> _Brief_: The expected output is every line below, reproduced exactly.

> _Data extract_:
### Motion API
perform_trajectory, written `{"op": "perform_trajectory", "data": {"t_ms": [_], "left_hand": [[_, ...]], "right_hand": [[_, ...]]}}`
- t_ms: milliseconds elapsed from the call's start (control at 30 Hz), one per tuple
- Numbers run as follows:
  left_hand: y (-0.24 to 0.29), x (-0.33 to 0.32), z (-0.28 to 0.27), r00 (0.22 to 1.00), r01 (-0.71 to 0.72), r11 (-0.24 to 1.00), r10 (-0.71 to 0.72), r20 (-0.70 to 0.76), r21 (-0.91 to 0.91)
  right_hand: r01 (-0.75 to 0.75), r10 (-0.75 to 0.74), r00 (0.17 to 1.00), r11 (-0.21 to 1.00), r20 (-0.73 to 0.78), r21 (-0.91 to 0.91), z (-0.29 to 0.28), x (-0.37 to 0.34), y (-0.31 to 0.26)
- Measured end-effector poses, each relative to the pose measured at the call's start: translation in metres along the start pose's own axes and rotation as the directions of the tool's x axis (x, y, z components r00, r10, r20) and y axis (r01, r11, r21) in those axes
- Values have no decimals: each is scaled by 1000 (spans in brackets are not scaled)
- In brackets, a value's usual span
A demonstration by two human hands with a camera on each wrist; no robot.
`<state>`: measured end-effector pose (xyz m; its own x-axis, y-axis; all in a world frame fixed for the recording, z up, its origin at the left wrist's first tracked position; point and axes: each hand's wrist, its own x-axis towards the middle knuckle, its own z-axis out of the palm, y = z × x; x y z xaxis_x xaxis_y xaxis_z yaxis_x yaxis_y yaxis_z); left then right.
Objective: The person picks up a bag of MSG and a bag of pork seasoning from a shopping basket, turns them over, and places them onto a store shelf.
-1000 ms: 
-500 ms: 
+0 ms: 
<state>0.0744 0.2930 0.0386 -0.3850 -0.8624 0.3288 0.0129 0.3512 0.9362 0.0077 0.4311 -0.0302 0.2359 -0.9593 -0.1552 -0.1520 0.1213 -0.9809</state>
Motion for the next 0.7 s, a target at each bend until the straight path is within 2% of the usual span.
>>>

> _Answer to this problem_:
### Motion API
perform_trajectory, written `{"op": "perform_trajectory", "data": {"t_ms": [_], "left_hand": [[_, ...]], "right_hand": [[_, ...]]}}`
- t_ms: milliseconds elapsed from the call's start (control at 30 Hz), one per tuple
- Numbers run as follows:
  left_hand: y (-0.24 to 0.29), x (-0.33 to 0.32), z (-0.28 to 0.27), r00 (0.22 to 1.00), r01 (-0.71 to 0.72), r11 (-0.24 to 1.00), r10 (-0.71 to 0.72), r20 (-0.70 to 0.76), r21 (-0.91 to 0.91)
  right_hand: r01 (-0.75 to 0.75), r10 (-0.75 to 0.74), r00 (0.17 to 1.00), r11 (-0.21 to 1.00), r20 (-0.73 to 0.78), r21 (-0.91 to 0.91), z (-0.29 to 0.28), x (-0.37 to 0.34), y (-0.31 to 0.26)
- Measured end-effector poses, each relative to the pose measured at the call's start: translation in metres along the start pose's own axes and rotation as the directions of the tool's x axis (x, y, z components r00, r10, r20) and y axis (r01, r11, r21) in those axes
- Values have no decimals: each is scaled by 1000 (spans in brackets are not scaled)
- In brackets, a value's usual span
A demonstration by two human hands with a camera on each wrist; no robot.
`<state>`: measured end-effector pose (xyz m; its own x-axis, y-axis; all in a world frame fixed for the recording, z up, its origin at the left wrist's first tracked position; point and axes: each hand's wrist, its own x-axis towards the middle knuckle, its own z-axis out of the palm, y = z × x; x y z xaxis_x xaxis_y xaxis_z yaxis_x yaxis_y yaxis_z); left then right.
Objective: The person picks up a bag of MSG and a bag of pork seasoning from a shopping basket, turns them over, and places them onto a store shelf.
-1000 ms: 
-500 ms: 
+0 ms: 
<state>0.0744 0.2930 0.0386 -0.3850 -0.8624 0.3288 0.0129 0.3512 0.9362 0.0077 0.4311 -0.0302 0.2359 -0.9593 -0.1552 -0.1520 0.1213 -0.9809</state>
Motion for the next 0.7 s, a target at each bend until the straight path is within 2% of the usual span.
>>>

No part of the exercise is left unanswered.